World health officials had hoped to reduce the number of deaths due to malaria by 50% between 00 and 2010. They got halfway, according to the latest estimates of the global burden of malaria, published today by the World Health Organization. The World Malaria Report 2011 calculates that mortality from malaria fell by 25% in the last decade. In 2010, an estimated 655,000 people died of malaria. This is 5% less than the estimates for 09. 86% of the victims were children under 5, and 91% were in Africa.

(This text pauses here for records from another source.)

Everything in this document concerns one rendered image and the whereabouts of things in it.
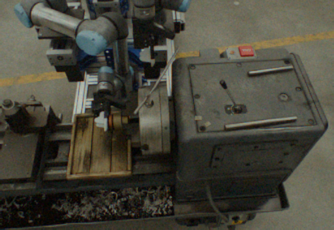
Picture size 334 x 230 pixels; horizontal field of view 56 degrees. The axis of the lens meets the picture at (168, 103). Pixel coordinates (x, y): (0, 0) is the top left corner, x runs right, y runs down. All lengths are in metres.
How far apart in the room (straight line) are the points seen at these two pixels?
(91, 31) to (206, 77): 0.51
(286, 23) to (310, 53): 0.48
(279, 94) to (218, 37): 2.12
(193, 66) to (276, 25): 2.40
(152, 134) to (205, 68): 0.38
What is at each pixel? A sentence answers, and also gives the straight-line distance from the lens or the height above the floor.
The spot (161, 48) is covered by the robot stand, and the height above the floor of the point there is 1.12.
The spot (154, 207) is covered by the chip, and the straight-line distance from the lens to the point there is 1.79.
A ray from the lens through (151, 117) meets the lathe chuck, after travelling 1.28.
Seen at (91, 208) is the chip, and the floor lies 0.58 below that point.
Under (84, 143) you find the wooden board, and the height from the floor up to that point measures 0.88.
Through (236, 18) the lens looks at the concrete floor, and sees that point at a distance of 3.70.
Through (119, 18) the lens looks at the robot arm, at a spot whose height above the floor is 1.41.
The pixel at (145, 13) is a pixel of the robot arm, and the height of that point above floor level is 1.56.
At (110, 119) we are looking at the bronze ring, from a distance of 1.42.
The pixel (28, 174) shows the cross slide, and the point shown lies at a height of 0.97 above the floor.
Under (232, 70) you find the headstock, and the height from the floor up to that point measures 1.25.
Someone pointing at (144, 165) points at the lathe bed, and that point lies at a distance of 1.57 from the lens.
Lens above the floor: 2.29
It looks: 54 degrees down
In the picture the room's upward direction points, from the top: straight up
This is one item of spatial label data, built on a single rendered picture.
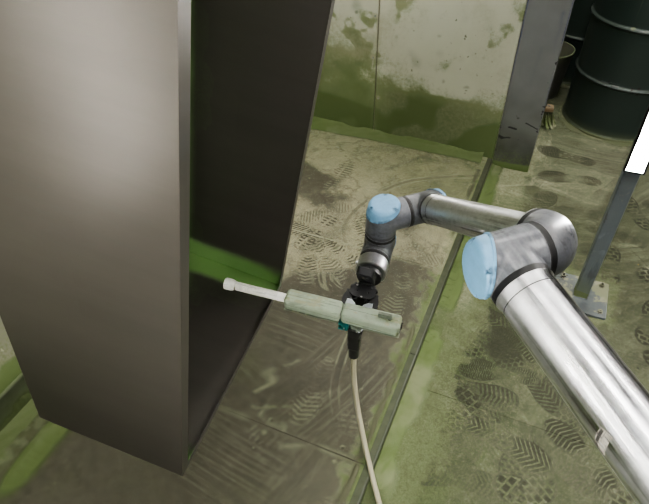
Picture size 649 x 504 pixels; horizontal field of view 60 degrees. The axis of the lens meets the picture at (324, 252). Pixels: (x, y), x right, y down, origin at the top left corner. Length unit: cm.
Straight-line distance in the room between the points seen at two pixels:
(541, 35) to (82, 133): 230
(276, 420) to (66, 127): 134
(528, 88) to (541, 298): 192
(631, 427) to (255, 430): 120
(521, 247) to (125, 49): 74
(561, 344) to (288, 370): 117
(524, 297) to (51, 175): 75
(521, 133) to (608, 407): 213
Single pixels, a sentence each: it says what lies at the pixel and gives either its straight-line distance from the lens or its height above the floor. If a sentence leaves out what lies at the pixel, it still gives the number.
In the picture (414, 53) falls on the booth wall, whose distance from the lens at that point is 289.
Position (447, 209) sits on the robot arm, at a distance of 147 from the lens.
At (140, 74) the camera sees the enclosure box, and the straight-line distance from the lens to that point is 60.
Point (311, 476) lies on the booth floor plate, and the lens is 177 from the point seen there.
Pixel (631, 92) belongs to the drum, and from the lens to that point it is 334.
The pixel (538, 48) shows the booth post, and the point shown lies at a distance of 277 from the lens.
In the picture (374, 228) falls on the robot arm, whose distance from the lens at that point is 158.
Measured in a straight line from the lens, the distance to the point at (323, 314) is 145.
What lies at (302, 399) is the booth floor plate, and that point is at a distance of 190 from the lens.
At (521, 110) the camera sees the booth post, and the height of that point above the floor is 33.
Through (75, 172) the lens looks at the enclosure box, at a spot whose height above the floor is 125.
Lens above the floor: 163
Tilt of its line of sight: 42 degrees down
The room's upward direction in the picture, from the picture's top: 1 degrees counter-clockwise
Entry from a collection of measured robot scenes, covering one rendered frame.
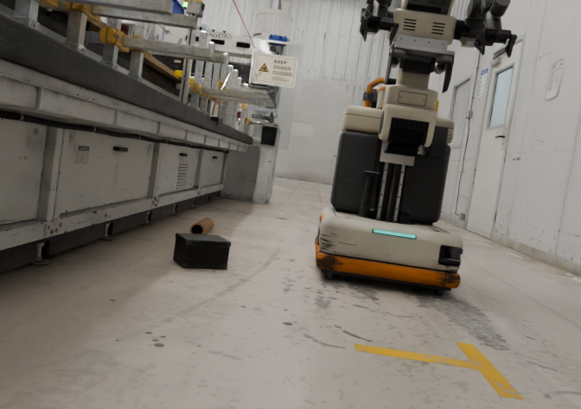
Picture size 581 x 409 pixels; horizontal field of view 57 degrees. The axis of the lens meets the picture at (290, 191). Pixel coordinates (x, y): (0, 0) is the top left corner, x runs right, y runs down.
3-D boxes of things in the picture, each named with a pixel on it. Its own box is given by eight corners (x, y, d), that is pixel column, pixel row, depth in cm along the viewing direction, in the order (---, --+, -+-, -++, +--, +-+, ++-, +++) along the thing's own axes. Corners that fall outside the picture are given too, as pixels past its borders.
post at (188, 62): (188, 105, 270) (199, 16, 268) (185, 105, 266) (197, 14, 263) (179, 105, 271) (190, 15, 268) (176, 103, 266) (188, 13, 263)
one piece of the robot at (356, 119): (325, 226, 288) (347, 73, 284) (425, 241, 286) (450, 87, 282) (327, 234, 255) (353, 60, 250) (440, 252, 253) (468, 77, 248)
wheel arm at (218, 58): (225, 66, 199) (226, 54, 198) (223, 64, 195) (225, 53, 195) (111, 50, 200) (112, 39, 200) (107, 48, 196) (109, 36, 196)
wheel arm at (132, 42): (211, 61, 174) (213, 48, 174) (209, 60, 170) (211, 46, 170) (81, 43, 175) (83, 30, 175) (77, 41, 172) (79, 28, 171)
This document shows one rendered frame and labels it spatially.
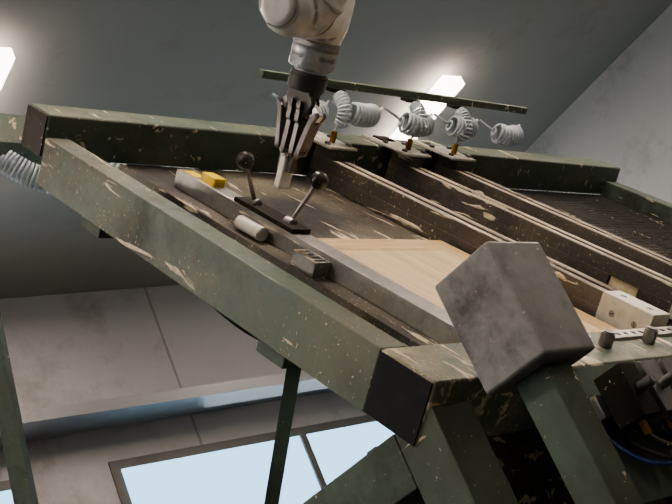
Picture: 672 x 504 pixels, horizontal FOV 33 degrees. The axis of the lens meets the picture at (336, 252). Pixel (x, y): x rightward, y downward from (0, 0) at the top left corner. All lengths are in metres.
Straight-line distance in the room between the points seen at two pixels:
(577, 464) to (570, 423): 0.05
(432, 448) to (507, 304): 0.25
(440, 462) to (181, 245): 0.71
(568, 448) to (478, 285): 0.25
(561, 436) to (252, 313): 0.63
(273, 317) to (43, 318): 4.10
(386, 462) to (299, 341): 0.26
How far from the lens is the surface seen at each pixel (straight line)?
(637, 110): 6.20
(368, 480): 1.77
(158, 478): 5.72
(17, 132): 3.10
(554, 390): 1.55
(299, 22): 1.98
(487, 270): 1.58
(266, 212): 2.33
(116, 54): 4.56
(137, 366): 6.00
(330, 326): 1.80
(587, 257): 2.74
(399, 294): 2.04
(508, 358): 1.56
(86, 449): 5.67
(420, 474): 1.69
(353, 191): 2.85
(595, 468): 1.53
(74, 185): 2.44
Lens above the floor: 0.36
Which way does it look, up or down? 24 degrees up
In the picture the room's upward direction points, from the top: 24 degrees counter-clockwise
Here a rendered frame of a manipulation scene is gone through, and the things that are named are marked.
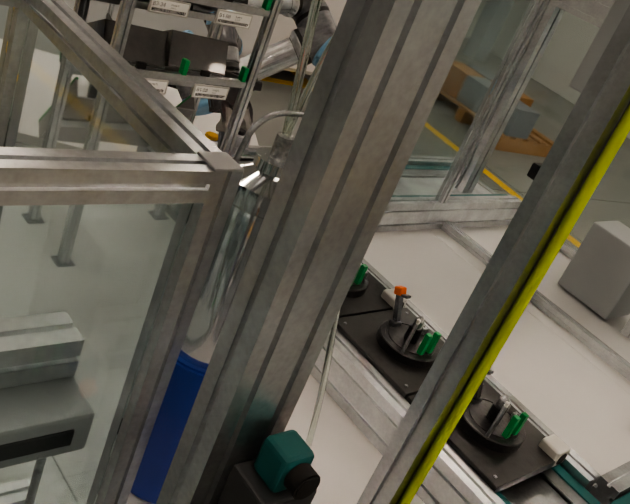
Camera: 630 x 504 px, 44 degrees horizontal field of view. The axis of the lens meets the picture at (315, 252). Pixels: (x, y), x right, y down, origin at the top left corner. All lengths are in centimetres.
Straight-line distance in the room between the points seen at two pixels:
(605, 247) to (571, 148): 166
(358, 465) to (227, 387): 81
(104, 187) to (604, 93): 55
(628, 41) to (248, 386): 53
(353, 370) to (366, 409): 8
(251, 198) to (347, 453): 68
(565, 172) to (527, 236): 9
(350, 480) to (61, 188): 100
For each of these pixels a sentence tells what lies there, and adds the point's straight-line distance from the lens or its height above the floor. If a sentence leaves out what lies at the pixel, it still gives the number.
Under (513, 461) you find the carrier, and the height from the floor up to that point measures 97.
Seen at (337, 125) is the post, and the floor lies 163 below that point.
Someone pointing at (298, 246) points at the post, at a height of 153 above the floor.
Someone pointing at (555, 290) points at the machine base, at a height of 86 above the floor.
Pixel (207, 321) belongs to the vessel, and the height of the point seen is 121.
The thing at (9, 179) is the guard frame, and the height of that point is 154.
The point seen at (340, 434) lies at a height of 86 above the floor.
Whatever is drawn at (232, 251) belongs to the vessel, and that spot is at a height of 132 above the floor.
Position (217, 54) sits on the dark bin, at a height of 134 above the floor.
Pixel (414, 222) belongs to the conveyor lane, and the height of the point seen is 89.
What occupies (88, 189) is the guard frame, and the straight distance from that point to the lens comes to 60.
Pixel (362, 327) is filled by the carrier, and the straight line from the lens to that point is 168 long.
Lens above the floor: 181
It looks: 26 degrees down
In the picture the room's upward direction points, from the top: 23 degrees clockwise
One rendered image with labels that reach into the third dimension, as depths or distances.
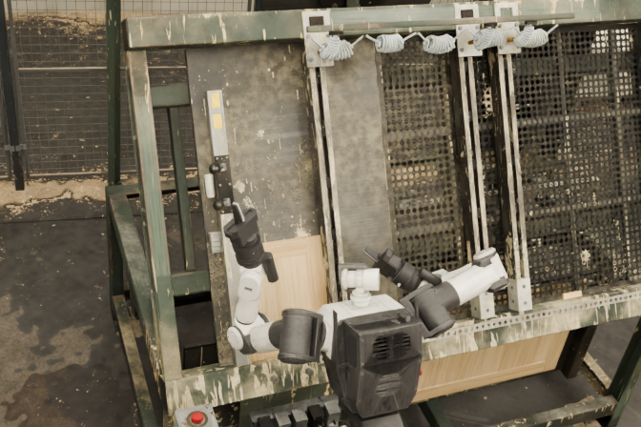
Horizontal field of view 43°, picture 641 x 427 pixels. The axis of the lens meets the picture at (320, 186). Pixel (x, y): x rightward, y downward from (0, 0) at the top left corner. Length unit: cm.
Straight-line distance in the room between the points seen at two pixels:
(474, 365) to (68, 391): 186
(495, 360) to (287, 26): 183
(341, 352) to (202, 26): 114
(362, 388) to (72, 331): 222
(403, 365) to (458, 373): 136
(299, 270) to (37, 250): 223
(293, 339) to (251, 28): 106
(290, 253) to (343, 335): 57
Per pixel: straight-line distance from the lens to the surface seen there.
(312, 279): 296
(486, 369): 387
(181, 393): 288
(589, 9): 348
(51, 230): 498
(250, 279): 247
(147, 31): 273
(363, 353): 235
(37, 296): 455
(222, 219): 282
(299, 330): 242
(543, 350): 399
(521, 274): 333
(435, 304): 258
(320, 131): 289
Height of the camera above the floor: 303
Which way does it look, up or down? 34 degrees down
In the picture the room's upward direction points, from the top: 8 degrees clockwise
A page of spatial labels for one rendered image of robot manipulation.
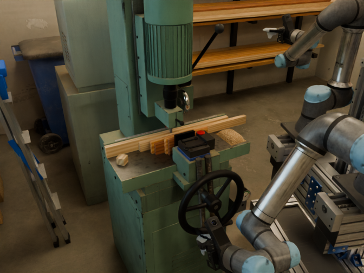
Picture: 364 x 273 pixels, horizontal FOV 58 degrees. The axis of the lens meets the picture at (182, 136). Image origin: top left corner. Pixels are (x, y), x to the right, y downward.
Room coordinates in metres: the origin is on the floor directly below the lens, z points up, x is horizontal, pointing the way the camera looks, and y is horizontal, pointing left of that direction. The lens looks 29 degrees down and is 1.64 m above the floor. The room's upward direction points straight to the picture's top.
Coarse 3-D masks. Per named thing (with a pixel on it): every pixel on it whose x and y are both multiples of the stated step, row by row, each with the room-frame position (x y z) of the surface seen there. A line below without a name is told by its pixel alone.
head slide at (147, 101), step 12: (144, 24) 1.29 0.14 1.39; (144, 36) 1.29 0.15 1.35; (144, 48) 1.29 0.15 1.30; (144, 60) 1.29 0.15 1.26; (144, 72) 1.30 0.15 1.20; (144, 84) 1.31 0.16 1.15; (156, 84) 1.31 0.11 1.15; (144, 96) 1.31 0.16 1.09; (156, 96) 1.31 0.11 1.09; (144, 108) 1.32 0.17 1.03
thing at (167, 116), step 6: (156, 102) 1.30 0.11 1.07; (162, 102) 1.30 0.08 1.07; (156, 108) 1.29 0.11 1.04; (162, 108) 1.24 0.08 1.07; (174, 108) 1.24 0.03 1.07; (180, 108) 1.24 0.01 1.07; (156, 114) 1.30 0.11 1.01; (162, 114) 1.24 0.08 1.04; (168, 114) 1.19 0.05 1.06; (174, 114) 1.20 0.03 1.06; (180, 114) 1.22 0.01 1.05; (162, 120) 1.24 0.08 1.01; (168, 120) 1.19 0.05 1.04; (174, 120) 1.20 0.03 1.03; (180, 120) 1.22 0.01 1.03; (168, 126) 1.19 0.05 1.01; (174, 126) 1.20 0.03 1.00
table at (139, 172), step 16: (224, 144) 1.23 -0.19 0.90; (240, 144) 1.23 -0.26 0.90; (112, 160) 1.11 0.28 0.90; (128, 160) 1.11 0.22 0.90; (144, 160) 1.11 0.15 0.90; (160, 160) 1.11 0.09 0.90; (224, 160) 1.19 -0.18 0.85; (112, 176) 1.07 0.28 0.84; (128, 176) 1.00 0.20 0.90; (144, 176) 1.01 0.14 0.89; (160, 176) 1.04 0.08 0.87; (176, 176) 1.04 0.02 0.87
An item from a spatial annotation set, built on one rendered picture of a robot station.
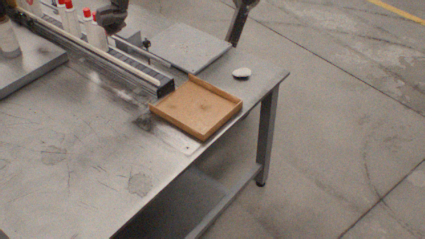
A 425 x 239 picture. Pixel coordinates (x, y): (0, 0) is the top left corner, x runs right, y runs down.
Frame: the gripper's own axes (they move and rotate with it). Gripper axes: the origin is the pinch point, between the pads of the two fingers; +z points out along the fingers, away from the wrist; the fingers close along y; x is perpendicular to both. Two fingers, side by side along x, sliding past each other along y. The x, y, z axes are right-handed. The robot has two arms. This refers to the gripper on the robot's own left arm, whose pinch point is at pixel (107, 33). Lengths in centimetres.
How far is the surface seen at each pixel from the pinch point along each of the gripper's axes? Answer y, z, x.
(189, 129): 12, -26, 55
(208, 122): 3, -26, 58
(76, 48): 5.0, 25.7, -7.5
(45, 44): 13.6, 32.1, -18.5
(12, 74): 37.5, 26.6, -11.9
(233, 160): -46, 52, 94
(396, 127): -138, 8, 147
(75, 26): 1.0, 19.7, -15.4
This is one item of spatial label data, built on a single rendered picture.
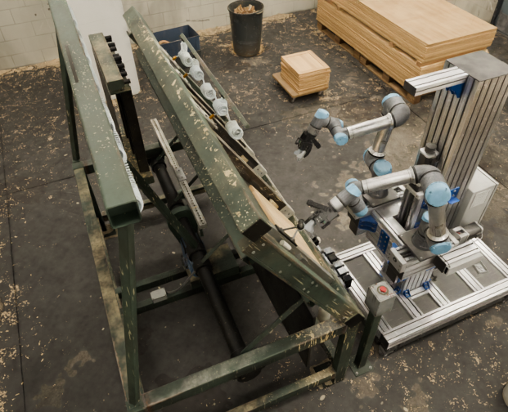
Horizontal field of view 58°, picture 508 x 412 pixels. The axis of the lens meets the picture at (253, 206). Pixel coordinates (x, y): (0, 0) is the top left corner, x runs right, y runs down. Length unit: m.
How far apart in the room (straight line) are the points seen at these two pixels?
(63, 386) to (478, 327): 3.11
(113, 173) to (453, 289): 2.95
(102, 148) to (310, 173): 3.42
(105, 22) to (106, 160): 4.35
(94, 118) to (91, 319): 2.36
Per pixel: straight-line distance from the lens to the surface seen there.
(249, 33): 6.86
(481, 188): 3.20
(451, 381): 3.76
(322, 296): 2.41
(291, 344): 2.74
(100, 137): 1.78
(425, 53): 5.89
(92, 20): 5.91
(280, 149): 5.21
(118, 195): 1.52
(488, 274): 4.13
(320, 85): 6.00
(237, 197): 1.84
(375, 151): 3.16
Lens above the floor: 3.20
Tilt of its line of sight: 45 degrees down
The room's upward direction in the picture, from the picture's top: 1 degrees counter-clockwise
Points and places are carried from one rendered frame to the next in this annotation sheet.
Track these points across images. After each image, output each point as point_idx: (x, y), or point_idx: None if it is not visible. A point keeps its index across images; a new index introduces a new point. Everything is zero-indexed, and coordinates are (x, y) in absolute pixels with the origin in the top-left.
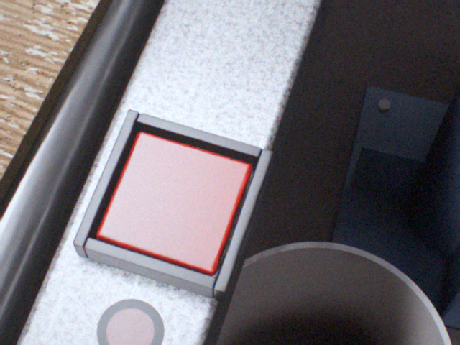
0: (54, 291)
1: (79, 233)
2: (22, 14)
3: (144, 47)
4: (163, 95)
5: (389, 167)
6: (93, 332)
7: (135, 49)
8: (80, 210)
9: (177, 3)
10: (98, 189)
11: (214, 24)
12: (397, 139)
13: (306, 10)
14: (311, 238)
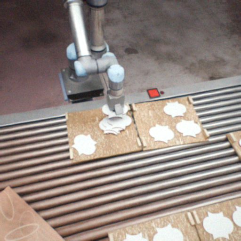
0: (163, 97)
1: (159, 95)
2: (148, 106)
3: (143, 101)
4: (146, 98)
5: None
6: (163, 94)
7: None
8: (157, 98)
9: (139, 101)
10: (156, 96)
11: (139, 98)
12: None
13: (133, 94)
14: None
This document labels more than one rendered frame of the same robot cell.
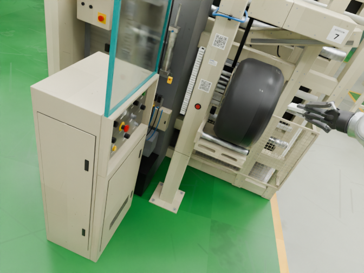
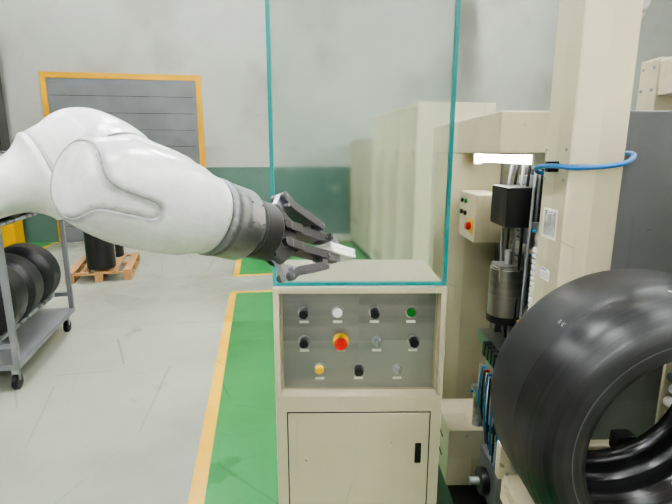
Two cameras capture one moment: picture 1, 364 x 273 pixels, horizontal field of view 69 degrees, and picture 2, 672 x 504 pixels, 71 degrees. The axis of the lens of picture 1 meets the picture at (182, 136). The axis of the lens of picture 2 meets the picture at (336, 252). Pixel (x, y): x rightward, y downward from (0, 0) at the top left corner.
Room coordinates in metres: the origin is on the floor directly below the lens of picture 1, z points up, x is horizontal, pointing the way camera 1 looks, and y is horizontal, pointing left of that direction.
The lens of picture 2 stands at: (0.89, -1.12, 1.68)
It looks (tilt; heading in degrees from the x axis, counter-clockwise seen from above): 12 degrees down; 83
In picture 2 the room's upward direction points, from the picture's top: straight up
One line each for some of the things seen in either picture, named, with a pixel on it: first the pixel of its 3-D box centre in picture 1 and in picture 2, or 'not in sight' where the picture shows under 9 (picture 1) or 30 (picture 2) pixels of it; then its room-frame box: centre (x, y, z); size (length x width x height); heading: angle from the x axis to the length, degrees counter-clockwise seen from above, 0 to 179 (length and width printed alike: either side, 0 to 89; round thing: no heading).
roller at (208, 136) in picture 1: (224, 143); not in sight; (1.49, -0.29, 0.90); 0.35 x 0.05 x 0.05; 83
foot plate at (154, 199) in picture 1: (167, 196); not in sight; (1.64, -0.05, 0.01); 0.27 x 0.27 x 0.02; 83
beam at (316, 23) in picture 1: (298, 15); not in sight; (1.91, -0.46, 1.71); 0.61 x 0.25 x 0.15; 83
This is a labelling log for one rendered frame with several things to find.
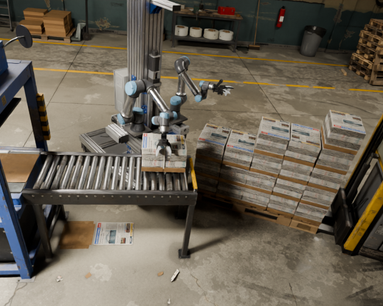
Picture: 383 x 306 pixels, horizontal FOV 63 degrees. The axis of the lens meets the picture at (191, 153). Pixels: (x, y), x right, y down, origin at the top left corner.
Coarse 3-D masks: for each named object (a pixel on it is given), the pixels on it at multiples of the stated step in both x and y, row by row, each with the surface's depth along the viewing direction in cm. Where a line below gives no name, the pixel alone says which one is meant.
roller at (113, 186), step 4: (116, 160) 279; (116, 164) 274; (116, 168) 270; (116, 172) 265; (112, 176) 262; (116, 176) 262; (112, 180) 257; (116, 180) 258; (112, 184) 253; (116, 184) 255; (112, 188) 249; (116, 188) 251
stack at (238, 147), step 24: (216, 144) 314; (240, 144) 318; (216, 168) 331; (240, 168) 324; (264, 168) 314; (288, 168) 307; (312, 168) 300; (216, 192) 348; (240, 192) 340; (288, 192) 322; (288, 216) 339
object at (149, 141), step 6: (144, 138) 269; (150, 138) 270; (156, 138) 272; (144, 144) 259; (150, 144) 260; (156, 144) 262; (144, 150) 255; (150, 150) 255; (144, 156) 258; (150, 156) 259; (144, 162) 261; (150, 162) 262; (156, 162) 262
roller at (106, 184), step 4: (108, 160) 278; (112, 160) 281; (108, 164) 273; (108, 168) 268; (108, 172) 264; (108, 176) 261; (104, 180) 256; (108, 180) 257; (104, 184) 252; (108, 184) 254; (104, 188) 248; (108, 188) 252
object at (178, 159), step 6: (168, 138) 274; (174, 138) 275; (180, 138) 276; (174, 144) 265; (180, 144) 266; (174, 150) 258; (180, 150) 258; (186, 150) 259; (168, 156) 260; (174, 156) 261; (180, 156) 261; (186, 156) 262; (168, 162) 264; (174, 162) 264; (180, 162) 265
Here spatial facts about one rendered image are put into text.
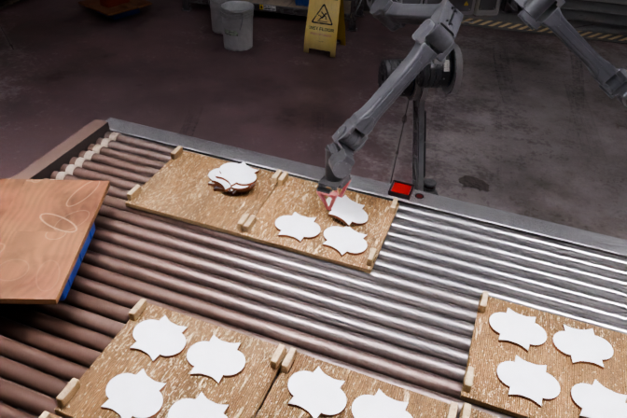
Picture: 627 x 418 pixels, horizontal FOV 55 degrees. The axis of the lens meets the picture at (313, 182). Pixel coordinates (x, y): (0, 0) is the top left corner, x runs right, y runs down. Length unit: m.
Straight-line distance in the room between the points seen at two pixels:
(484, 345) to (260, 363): 0.56
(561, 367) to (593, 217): 2.33
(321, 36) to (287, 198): 3.53
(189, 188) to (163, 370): 0.74
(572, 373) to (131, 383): 1.04
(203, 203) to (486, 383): 1.01
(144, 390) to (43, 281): 0.39
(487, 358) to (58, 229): 1.18
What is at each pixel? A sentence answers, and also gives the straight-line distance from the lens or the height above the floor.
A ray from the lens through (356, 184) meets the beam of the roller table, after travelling 2.12.
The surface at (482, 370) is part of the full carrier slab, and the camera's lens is 1.57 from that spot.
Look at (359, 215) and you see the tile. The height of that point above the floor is 0.95.
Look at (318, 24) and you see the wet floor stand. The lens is 5.41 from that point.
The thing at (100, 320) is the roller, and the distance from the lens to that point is 1.68.
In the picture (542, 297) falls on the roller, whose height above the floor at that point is 0.92.
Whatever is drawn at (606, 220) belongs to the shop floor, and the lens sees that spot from 3.91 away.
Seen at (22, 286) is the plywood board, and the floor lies 1.04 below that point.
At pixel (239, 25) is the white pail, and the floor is 0.24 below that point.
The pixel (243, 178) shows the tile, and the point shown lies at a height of 0.99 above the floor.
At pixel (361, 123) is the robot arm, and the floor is 1.26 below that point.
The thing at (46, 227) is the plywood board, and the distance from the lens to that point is 1.82.
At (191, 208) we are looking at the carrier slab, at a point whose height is 0.94.
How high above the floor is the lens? 2.12
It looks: 35 degrees down
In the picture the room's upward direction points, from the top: 3 degrees clockwise

The report attributes the decline to the major boost in funding that malaria prevention programs have benefited, but he predicted that 2011 could be a high-water mark. The world has spent about $ 2 billion on malaria control this year. "This is likely to decrease over the next two years," said Robert Newman, Director of WHO's Global Programme against Malaria. To fully finance control efforts, including nets treated with insecticide bed, insecticide spraying inside, disease surveillance and treatment programs would require more than $ 5 billion, he said.
the report also documents an alarming increase in resistance, both of mosquitoes to insecticides and of the malaria parasite to artemisinin, the most potent drug available to treat it. mosquitoes resistant to pyrethroids, the only insecticide used in ITNs have been reported in 39 countries. scientists are trying to understand how this could affect their monitoring efforts, and have developed guidelines to try to manage populations of resistant mosquitoes
artemisinin resistance was found in the border area of Cambodia and Thailand in 09. it is now believed to have spread to Myanmar and Vietnam. The good news is that artemisinin combination therapies, using artemisinin in combination with other drugs, are still very effective.
The report also sets the next major control targets: By 2015, reduce malaria deaths to "near zero" and reduce malaria cases by 75% compared to 00. If the world is approaching achieving these objectives depends on sustained and increased funding, says Newman. The disease is both preventable and treatable, he said. "No one should die from malaria, for want of a bed net $ 2, a diagnostic test of 50 cents, and a processing $ 1."